Assigned task
Reproduce every line of the material below exactly. No pictures belong in the copy.

Dataset section
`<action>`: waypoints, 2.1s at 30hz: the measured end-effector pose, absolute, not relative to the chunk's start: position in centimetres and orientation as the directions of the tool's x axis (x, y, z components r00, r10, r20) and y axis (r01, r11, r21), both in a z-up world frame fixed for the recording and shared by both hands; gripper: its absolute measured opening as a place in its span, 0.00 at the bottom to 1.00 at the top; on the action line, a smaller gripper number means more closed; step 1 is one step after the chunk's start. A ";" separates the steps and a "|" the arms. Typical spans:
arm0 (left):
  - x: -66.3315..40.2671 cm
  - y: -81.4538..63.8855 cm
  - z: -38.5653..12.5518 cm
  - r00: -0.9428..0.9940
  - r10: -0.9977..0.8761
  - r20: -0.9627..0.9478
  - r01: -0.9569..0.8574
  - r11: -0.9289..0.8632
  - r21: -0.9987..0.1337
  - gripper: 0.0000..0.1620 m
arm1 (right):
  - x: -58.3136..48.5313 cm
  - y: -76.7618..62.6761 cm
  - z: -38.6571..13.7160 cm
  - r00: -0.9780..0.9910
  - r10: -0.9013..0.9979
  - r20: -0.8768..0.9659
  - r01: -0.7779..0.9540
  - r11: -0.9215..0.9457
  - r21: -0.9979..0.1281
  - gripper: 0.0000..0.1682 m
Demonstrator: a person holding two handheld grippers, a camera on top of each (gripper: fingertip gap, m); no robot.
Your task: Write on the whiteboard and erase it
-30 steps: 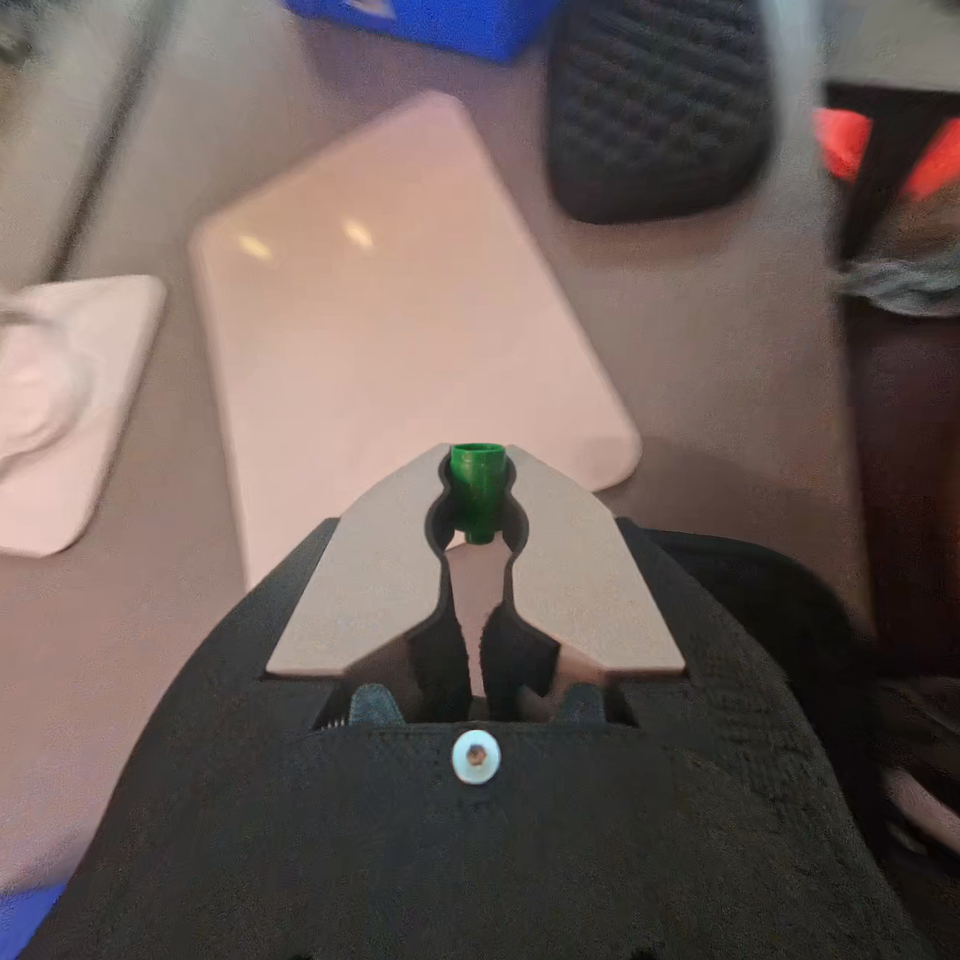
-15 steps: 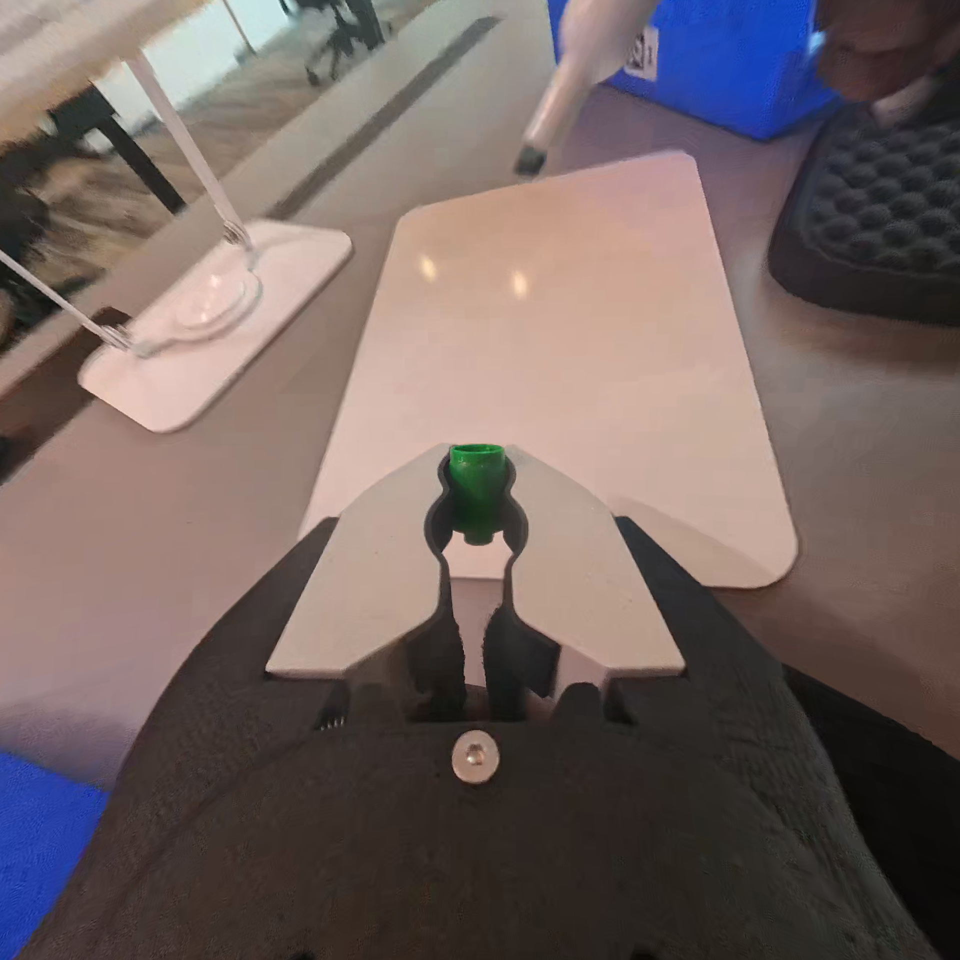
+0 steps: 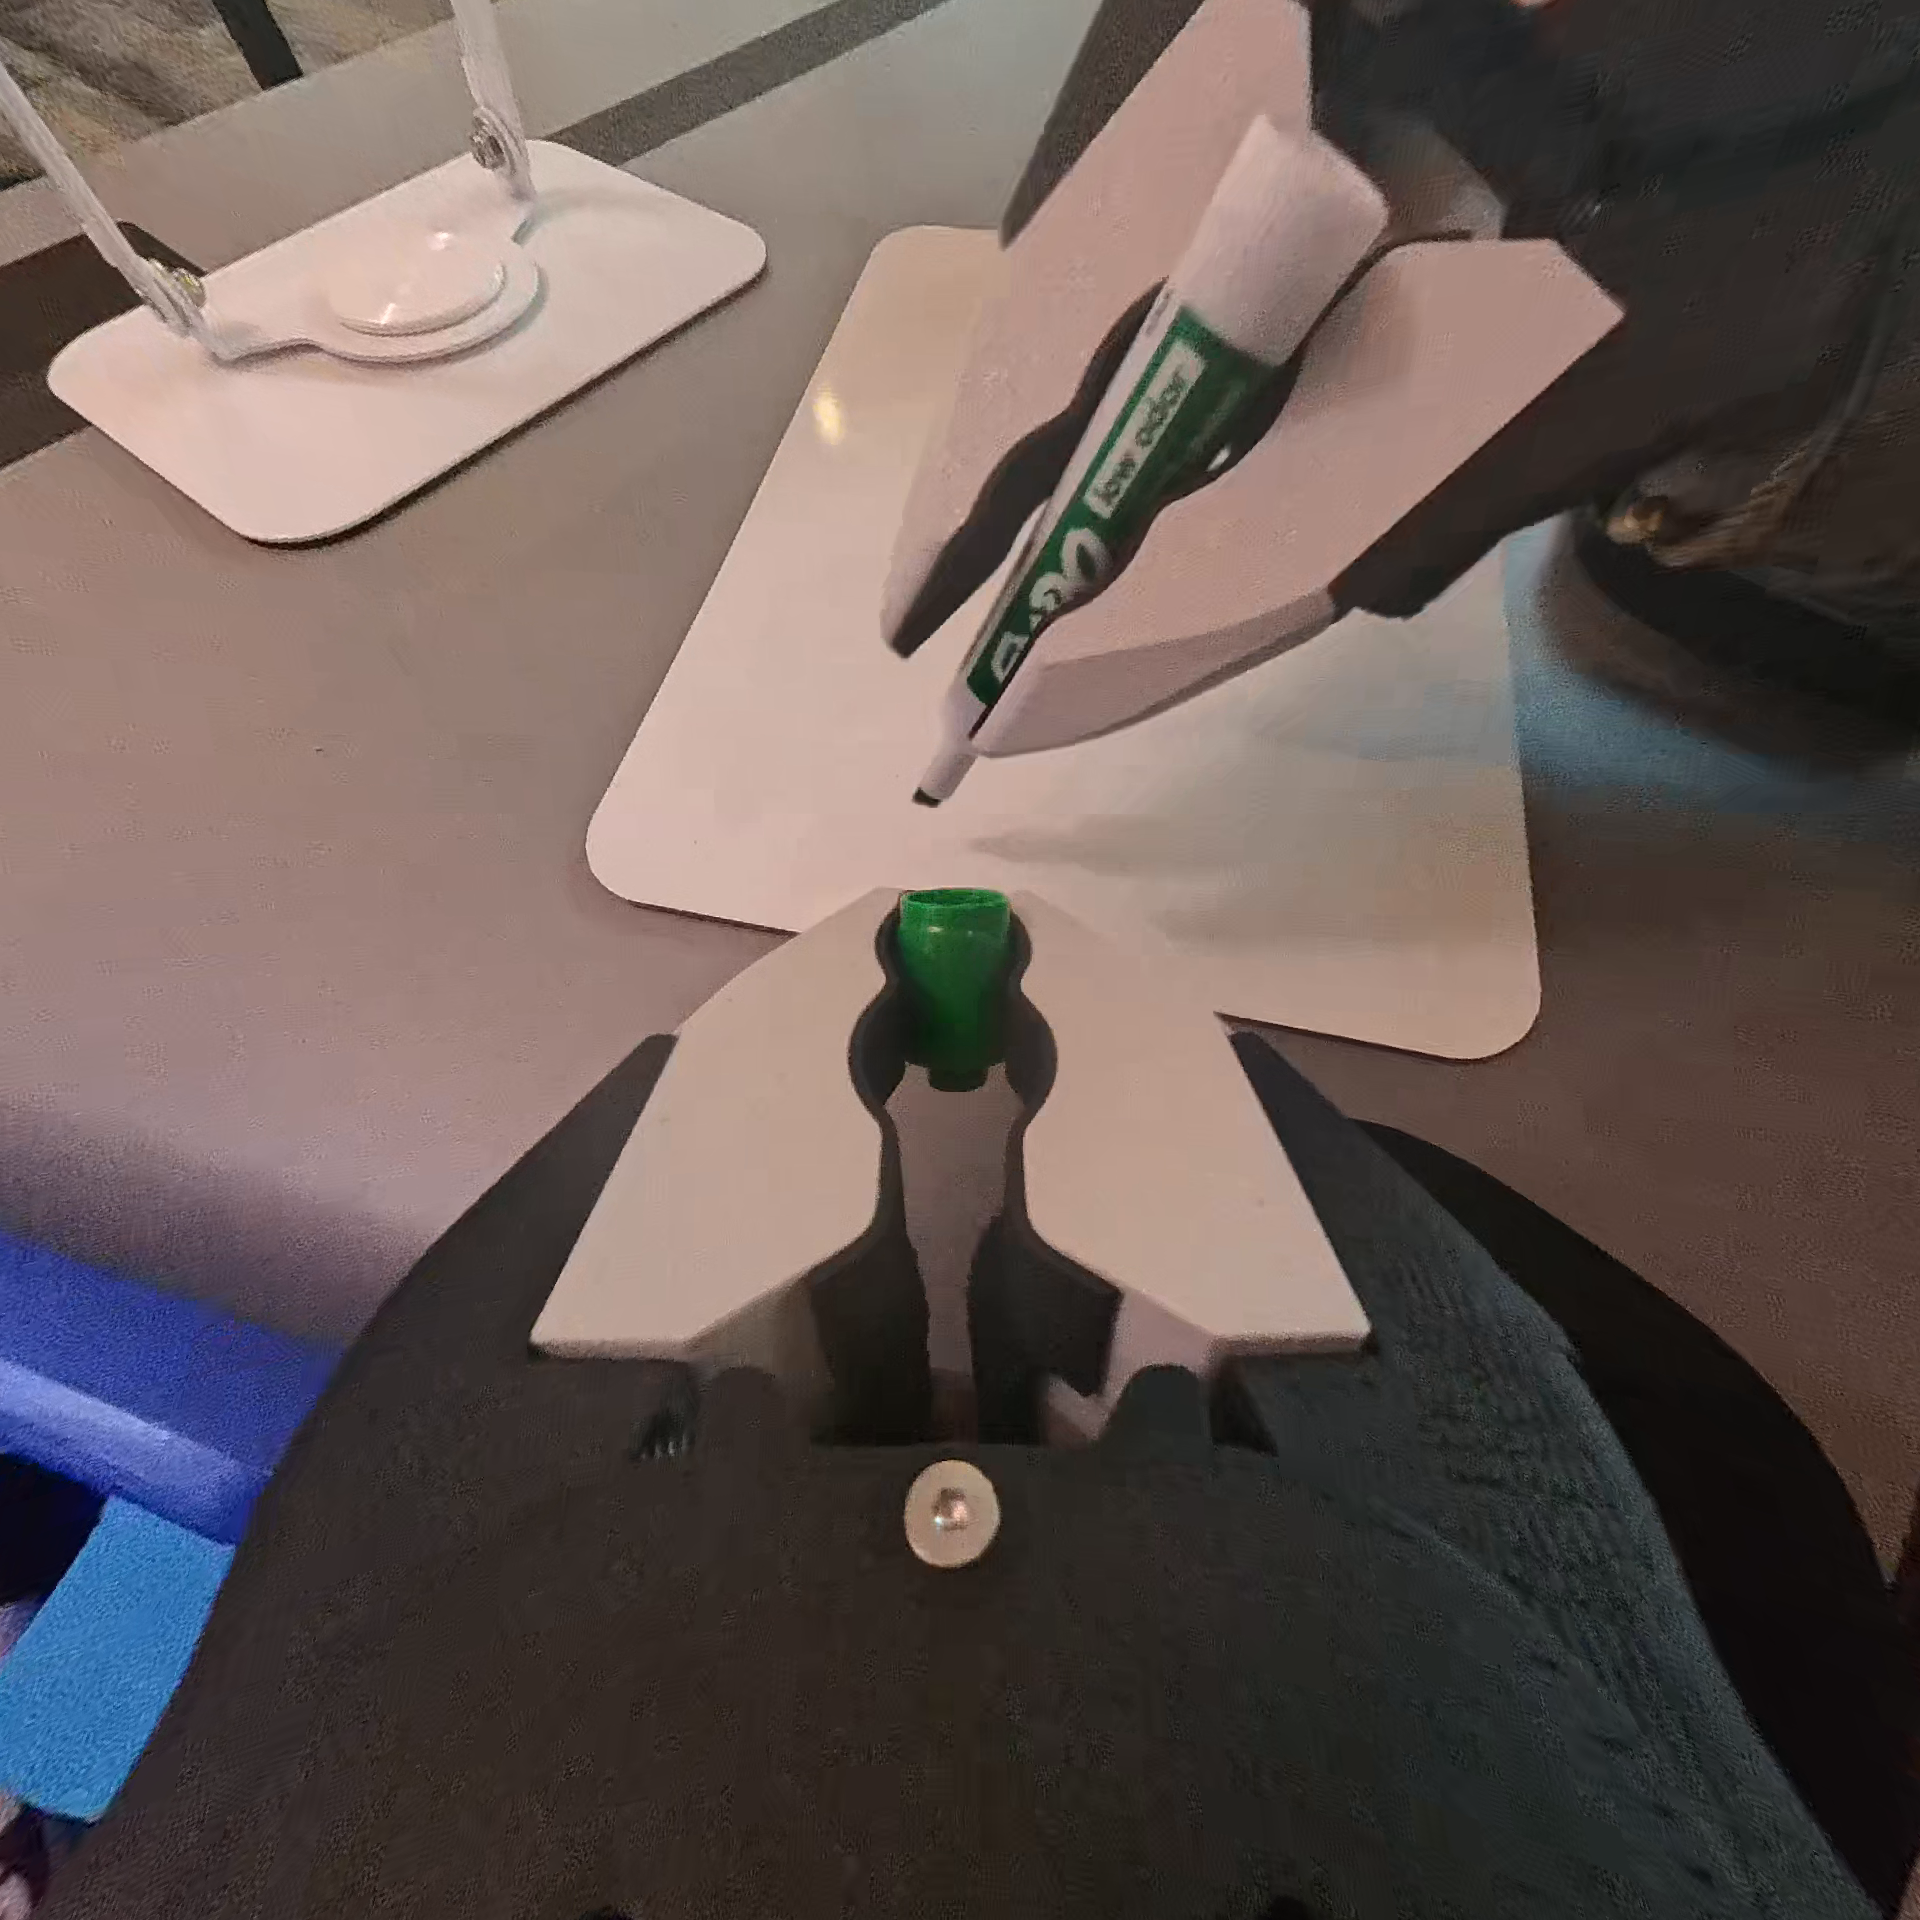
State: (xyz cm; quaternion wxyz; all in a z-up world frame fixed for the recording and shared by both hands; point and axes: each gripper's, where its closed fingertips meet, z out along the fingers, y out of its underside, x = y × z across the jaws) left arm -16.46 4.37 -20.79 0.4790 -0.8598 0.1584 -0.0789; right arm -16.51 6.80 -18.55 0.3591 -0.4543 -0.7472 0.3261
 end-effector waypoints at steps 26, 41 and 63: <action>-15.9 4.2 -21.9 0.921 -0.387 -0.038 -0.253 -0.522 -0.815 0.09 | -15.7 8.8 -20.6 -0.380 0.873 0.306 0.517 0.475 -0.712 0.11; -15.7 4.1 -22.2 0.916 -0.400 -0.041 -0.267 -0.529 -0.805 0.09 | -14.9 10.3 -20.7 -0.335 0.891 0.307 0.539 0.449 -0.713 0.11; -15.5 4.0 -22.5 0.908 -0.415 -0.048 -0.288 -0.537 -0.793 0.09 | -13.6 13.5 -20.0 -0.236 0.927 0.290 0.541 0.374 -0.754 0.11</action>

Expected answer
`<action>`: waypoints, 2.1s at 30hz: the measured end-effector pose, absolute, not relative to the chunk's start: position in centimetres and orientation as the directions of the tool's x axis (x, y, z components r00, r10, r20) and y axis (r01, r11, r21), both in a z-up world frame fixed for the recording and shared by both hands; gripper: its absolute measured opening as a place in its span, 0.00 at the bottom to 1.00 at the top; on the action line, a smaller gripper number means more closed; step 1 is one step after the chunk's start. A ";" separates the steps and a "|" the arms. Typical spans:
arm0 (left):
  - x: -66.3315..40.2671 cm
  - y: -81.4538..63.8855 cm
  - z: -38.5653..12.5518 cm
  - r00: -0.9428..0.9940
  - r10: -0.9977..0.8761
  - r20: -0.9627..0.9478
  - r01: -0.9569..0.8574
  - r11: -0.9289..0.8632
  - r21: -0.9987..0.1337
  - gripper: 0.0000..0.1620 m
arm1 (right):
  - x: -58.3136..48.5313 cm
  - y: -76.7618..62.6761 cm
  - z: -38.6571..13.7160 cm
  - r00: -0.9780..0.9910
  - r10: -0.9013..0.9979
  - r20: -0.8768..0.9659
  - r01: -0.7779..0.9540
  - r11: -0.9215..0.9457
  - r21: -0.9979..0.1281
  - gripper: 0.0000..0.1682 m
Demonstrator: a person holding two handheld grippers, a camera on top of each (gripper: fingertip gap, m); no robot.
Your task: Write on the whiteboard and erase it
-30 steps: 
-15 steps: 
+0 steps: 
State: (xyz cm; quaternion wxyz; all in a z-up world frame fixed for the recording and shared by both hands; point and axes: each gripper's, where its closed fingertips meet, z out along the fingers, y out of its underside, x = y × z across the jaws) left arm -16.46 4.37 -20.79 0.4790 -0.8598 0.1584 -0.0789; right arm -16.51 6.80 -18.55 0.3591 -0.4543 -0.7472 0.3261
 end-effector waypoints at steps 26, 41 and 63: <action>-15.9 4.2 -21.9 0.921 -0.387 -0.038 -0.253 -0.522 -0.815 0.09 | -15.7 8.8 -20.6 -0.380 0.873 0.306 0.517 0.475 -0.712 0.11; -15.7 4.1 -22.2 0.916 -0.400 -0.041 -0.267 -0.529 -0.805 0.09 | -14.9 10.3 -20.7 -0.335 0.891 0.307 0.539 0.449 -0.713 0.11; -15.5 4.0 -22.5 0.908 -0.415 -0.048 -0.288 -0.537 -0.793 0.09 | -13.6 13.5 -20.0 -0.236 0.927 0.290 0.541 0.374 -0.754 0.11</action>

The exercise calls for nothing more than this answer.